### The problem
Below are the records; tally the lines in them that include the word "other" and reply with the number alone.

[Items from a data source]

[Start of Attachment]

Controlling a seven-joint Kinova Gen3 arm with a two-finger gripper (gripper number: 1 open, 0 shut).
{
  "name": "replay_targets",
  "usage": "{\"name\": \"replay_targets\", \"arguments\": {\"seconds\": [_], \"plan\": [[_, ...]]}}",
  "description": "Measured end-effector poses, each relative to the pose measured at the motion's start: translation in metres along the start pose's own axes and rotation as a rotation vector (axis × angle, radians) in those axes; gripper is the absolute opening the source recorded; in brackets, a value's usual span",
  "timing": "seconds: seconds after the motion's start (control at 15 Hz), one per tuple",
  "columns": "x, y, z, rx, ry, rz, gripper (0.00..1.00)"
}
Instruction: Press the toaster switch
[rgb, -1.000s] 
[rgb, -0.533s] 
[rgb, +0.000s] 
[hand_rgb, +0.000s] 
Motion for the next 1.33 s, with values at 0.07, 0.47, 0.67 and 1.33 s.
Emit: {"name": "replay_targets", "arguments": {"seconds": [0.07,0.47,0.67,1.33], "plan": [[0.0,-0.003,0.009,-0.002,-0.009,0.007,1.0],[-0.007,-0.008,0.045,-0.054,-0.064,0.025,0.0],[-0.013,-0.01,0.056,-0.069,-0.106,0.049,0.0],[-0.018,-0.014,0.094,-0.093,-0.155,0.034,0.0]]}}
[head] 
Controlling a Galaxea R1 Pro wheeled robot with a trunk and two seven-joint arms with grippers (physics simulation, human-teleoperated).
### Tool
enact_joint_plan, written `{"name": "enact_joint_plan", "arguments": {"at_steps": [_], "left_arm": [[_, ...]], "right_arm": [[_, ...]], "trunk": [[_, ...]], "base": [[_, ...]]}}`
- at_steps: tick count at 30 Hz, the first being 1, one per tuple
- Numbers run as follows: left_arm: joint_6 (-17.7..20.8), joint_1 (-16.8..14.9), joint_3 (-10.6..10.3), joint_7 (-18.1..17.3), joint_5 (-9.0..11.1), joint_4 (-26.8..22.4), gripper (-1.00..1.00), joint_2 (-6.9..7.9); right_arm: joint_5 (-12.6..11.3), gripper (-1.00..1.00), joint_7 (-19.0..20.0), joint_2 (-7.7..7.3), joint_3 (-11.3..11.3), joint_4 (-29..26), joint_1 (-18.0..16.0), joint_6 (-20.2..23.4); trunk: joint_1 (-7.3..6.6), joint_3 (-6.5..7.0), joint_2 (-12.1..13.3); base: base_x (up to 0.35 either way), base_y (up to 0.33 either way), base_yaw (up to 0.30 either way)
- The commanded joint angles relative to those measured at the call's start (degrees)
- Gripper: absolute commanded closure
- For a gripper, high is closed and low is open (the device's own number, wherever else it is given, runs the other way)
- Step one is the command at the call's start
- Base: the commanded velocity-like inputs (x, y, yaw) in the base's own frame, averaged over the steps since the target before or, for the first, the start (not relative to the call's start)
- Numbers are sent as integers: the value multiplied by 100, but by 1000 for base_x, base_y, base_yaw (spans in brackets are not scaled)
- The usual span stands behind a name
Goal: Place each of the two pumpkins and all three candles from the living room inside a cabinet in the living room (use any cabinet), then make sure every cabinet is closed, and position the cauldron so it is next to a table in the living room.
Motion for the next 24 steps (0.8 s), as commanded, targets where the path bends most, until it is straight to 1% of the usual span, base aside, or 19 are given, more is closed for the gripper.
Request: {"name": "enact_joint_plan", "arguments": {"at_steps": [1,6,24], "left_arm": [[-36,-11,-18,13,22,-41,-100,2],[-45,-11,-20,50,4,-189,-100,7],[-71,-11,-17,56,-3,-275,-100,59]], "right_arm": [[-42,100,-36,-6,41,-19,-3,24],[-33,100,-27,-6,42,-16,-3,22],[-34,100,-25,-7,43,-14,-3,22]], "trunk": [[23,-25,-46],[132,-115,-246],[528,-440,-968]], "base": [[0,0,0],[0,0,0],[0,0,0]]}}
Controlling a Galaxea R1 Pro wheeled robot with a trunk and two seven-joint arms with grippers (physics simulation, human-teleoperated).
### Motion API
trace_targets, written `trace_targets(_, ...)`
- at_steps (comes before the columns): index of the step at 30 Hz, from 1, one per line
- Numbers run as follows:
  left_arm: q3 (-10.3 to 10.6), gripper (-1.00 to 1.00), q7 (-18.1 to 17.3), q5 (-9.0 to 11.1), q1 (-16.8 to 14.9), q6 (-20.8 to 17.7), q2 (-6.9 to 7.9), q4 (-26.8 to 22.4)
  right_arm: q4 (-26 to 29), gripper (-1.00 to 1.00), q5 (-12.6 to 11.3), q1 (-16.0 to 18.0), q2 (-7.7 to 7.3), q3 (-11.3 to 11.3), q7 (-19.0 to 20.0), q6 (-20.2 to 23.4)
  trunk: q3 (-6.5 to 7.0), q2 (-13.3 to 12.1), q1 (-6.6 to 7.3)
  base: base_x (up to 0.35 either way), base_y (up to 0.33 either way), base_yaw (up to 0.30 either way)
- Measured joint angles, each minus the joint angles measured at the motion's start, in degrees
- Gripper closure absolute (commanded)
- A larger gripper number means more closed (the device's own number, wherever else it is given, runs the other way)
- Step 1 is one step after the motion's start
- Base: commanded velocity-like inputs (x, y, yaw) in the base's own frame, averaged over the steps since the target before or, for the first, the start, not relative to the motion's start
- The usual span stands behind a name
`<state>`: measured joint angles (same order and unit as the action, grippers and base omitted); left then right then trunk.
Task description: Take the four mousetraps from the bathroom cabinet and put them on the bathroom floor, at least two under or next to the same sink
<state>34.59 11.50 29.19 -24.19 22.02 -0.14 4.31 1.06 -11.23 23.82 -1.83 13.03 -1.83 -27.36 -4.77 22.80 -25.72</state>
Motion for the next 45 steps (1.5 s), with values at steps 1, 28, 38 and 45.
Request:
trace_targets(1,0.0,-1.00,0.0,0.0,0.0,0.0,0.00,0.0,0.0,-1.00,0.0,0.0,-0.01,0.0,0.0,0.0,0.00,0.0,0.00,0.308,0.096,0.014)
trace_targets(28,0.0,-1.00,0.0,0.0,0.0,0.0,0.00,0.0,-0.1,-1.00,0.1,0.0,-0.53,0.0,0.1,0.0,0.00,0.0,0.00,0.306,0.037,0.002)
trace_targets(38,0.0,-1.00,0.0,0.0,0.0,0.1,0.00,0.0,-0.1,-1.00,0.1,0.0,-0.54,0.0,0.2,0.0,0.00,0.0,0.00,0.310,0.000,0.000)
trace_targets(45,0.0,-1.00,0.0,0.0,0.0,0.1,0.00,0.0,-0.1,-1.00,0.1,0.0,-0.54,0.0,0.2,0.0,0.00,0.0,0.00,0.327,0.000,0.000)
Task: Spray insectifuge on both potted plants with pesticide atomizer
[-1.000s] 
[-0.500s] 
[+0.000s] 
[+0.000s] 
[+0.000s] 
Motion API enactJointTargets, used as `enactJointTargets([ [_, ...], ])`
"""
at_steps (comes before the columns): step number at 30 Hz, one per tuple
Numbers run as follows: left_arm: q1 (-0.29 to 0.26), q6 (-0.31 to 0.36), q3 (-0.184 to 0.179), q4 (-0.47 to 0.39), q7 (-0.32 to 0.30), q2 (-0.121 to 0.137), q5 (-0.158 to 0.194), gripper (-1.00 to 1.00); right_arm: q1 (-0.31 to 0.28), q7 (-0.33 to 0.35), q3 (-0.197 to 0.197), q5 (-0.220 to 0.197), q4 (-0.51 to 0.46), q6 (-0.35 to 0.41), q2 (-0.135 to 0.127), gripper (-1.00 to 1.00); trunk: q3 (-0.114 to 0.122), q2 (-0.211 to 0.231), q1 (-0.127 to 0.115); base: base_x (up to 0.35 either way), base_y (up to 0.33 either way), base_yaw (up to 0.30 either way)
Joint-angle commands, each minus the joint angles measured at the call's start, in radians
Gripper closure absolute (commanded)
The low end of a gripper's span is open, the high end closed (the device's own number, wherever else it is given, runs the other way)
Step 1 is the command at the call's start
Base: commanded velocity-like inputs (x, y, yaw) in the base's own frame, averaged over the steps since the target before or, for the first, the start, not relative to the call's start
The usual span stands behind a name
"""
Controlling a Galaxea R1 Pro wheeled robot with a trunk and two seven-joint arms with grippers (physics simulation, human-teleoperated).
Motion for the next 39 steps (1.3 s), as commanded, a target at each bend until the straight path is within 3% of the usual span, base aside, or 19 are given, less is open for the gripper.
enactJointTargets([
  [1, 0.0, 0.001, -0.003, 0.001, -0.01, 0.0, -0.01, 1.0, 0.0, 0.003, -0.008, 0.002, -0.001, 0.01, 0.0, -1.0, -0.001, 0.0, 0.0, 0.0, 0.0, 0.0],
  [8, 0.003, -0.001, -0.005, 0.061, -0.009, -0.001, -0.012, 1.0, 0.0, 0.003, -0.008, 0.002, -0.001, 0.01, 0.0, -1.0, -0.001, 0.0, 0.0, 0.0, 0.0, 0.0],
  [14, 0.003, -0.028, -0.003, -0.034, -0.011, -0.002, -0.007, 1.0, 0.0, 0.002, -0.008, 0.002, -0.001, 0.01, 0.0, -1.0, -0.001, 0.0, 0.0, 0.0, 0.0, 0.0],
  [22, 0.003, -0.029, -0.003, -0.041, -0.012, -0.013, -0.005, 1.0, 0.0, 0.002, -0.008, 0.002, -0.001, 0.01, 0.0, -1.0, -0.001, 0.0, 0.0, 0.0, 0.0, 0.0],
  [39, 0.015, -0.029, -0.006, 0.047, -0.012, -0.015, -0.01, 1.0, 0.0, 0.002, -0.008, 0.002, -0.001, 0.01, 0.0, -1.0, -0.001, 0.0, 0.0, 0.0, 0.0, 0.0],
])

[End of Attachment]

### Answer space
3